HRW called for sweeping reforms in military strategies and strict accountability measures to avoid further civilian casualties, including putting an end to the use of heavy artillery in populated areas and stricter intelligence and strike guidelines.
"Even if some Taliban remained in the village, dropping a dozen bombs into a residential area doesn't seem to make much sense," Adams said.
The report also condemned U.S. military officials for accusing the Afghan government of exaggerating the claims and blaming civilian casualties on the alleged use of "human shields" by the Taliban.
Kabul pays 'lip service' to reform
Despite calls for government reform in Afghanistan, establishing a standard for improvement is complicated by local and national coordination, a study showed.
Sustained insurgency and government corruption created an atmosphere in Afghanistan where government reform based on national traditions became urgent.
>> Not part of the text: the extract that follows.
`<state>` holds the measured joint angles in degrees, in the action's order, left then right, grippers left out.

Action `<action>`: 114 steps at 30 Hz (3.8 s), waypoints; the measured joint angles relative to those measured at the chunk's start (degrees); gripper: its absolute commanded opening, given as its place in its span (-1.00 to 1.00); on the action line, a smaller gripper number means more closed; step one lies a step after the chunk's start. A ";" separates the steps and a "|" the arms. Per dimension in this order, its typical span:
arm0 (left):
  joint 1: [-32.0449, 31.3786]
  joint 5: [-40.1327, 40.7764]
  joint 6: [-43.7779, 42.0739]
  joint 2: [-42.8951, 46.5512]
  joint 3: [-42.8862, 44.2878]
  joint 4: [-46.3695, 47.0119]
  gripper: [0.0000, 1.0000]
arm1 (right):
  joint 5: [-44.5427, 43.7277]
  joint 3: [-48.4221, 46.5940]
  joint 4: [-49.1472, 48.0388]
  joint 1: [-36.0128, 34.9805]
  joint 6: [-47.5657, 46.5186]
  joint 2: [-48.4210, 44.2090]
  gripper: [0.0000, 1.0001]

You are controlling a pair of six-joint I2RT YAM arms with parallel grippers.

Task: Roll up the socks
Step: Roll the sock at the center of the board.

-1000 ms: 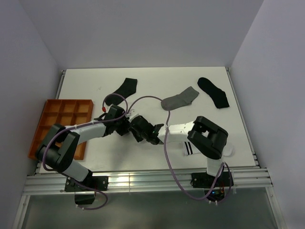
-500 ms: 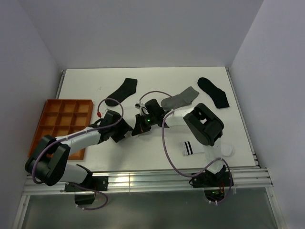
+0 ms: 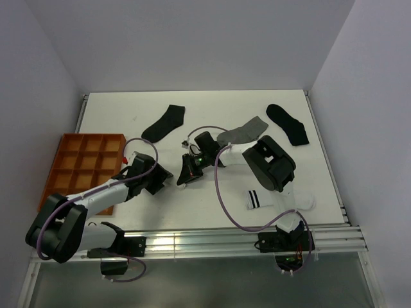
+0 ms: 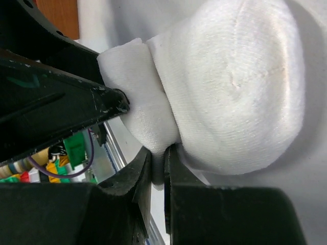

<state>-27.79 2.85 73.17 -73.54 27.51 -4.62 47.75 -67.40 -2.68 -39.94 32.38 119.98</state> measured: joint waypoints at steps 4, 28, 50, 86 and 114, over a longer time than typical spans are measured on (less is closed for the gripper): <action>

However, putting reform strategies in place is complicated by senior appointments in Kabul and subnational practices, a report by the Kabul-based Afghanistan Research and Evaluation Unit said.
AREU said government reform is not complicated so much by recruitment procedures for official positions but by how that recruitment took place.
The report said government reform is based on accepted counterinsurgency doctrines that rely on a bottom-up strategy to develop relationships, but in practice, the system is disconnected, creating parallel bodies that negate the overall intent.
"It also illustrates how policies and procedures do not necessarily change the rules of the game but rather provide a different vocabulary for the various power struggles," the report said.
AREU said the central government in Kabul exploited reforms based on the bottom-up measures "while paying lip service to the policies that their practices are undermining."
U.S. bases create local Afghan problems
U.S. decisions to raze farmland and irrigation systems in southern Afghanistan to make room for the surge highlight difficulties in winning domestic support.
In its rush to expand Forward Operating Base Wolverine in the southern Afghan province of Zabul, the U.S. military took possession of farmland and an underground irrigation system dating back to 1,000 B.C.
A review of the situation by The Wall Street Journal said the expansion plans are a sign of the growing complexity of employing the latest counterinsurgency strategy, which links domestic civilian support to military operations, in Afghanistan.
"If before we put the first U.S. soldier on the ground, we alienate the closest village to the ... base, we're putting the thing in reverse before we even get started," Lt. Col. William Schaper, an engineer at FOB Wolverine, told the Journal.
With U.S. President Barack Obama calling for the deployment of some 17,000 U.S. troops to Afghanistan and U.S. lawmakers passing a $97 billion supplemental funding measure, military forces are scrambling to expand base perimeters and general infrastructure throughout the country.
In the race to expand, however, the U.S. Army failed to account for the irrigation system, called "karez," which waters about 75 percent of provincial agriculture.
"The resulting water-production loss experienced by Bowragay Village karez system supports Taliban claims of base expansion negatively impacting the community and confounds counterinsurgency operations," a hydrological report on the region said.
Army officials are assessing new plans in order to avoid causing further damage to the regional landscape, but officials there say the damage was already done.
"We're fighting a counterinsurgency, and it's all about narratives," said Capt. Paul Tanghe, an Afghan army adviser. "It doesn't matter what really happened. It matters what they think happened."